Information provided »

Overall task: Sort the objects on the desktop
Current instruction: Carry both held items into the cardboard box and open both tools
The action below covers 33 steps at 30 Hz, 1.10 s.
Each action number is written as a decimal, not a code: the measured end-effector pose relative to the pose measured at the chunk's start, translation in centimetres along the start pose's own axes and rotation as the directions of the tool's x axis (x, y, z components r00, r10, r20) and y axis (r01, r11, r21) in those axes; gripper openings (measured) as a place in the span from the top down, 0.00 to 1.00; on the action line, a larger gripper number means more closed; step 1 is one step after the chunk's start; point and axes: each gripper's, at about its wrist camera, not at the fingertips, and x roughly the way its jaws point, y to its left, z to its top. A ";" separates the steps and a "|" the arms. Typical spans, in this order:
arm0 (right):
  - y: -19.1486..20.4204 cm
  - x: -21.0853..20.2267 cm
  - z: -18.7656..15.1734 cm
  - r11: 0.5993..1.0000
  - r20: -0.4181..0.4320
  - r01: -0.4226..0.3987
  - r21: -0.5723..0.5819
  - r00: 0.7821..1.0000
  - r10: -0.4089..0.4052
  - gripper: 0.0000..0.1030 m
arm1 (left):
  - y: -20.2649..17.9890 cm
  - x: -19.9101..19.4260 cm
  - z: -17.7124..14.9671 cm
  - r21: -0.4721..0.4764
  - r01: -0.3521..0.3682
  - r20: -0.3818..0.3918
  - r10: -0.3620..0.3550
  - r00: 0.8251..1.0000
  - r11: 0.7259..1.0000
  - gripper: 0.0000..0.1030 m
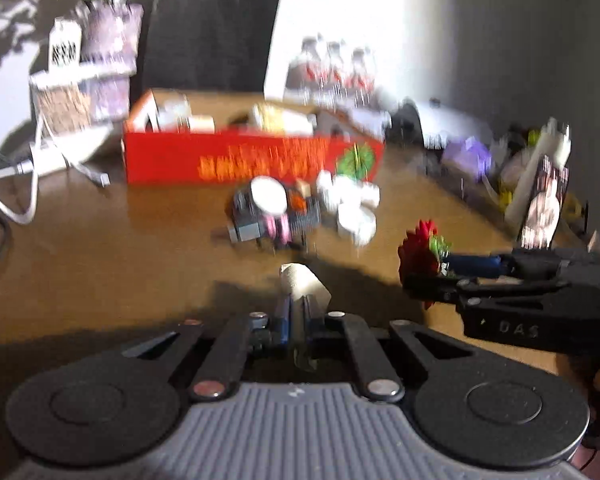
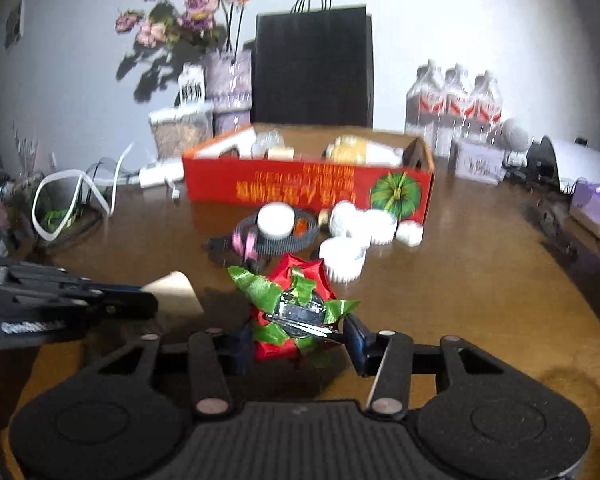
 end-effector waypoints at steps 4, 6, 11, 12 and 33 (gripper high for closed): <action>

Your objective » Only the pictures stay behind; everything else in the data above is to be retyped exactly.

Answer below »
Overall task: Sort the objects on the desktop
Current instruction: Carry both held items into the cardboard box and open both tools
The action below covers 33 steps at 30 Hz, 1.10 s.
Each action number is written as a decimal, not a code: the measured end-effector pose relative to the pose measured at the chunk's start, translation in centimetres along the start pose's own axes and rotation as the directions of the tool's x axis (x, y, z components r00, r10, r20) and y axis (r01, r11, r21) in those axes; gripper openings (measured) as a place in the span from the top down, 0.00 to 1.00; on the action line, a larger gripper number means more closed; step 1 is one step after the chunk's start; point and axes: each gripper's, at about its wrist camera, not at the fingertips, and x roughly the way its jaws point, y to its left, z to its top. A ";" separates the steps and a "|" the arms. Typical spans, in this order:
arm0 (right):
  - y: -19.1486..20.4204 cm
  - x: -21.0853..20.2267 cm
  - z: -18.7656..15.1734 cm
  - r11: 0.5993..1.0000
  - r20: -0.4181..0.4320
  - r01: -0.4226..0.3987
  - r21: -0.5723..0.5819
  - r00: 0.7821..1.0000
  - r10: -0.4089..0.4052
  - gripper: 0.0000..0.1030 m
arm1 (left):
  - y: -20.2649..17.9890 cm
  - x: -19.9101..19.4260 cm
  - z: -17.7124..14.9671 cm
  - r21: -0.4721..0.4764
  - r01: -0.3521..0.3682
  - r20: -0.3818..0.3918
  - r10: -0.3620..0.3550
  - r00: 0.8251..1.0000
  - r11: 0.7259..1.0000
  - gripper: 0.0000..0.1030 m
 end-effector waypoints at steps 4, 6, 11, 12 and 33 (gripper high for closed): <action>

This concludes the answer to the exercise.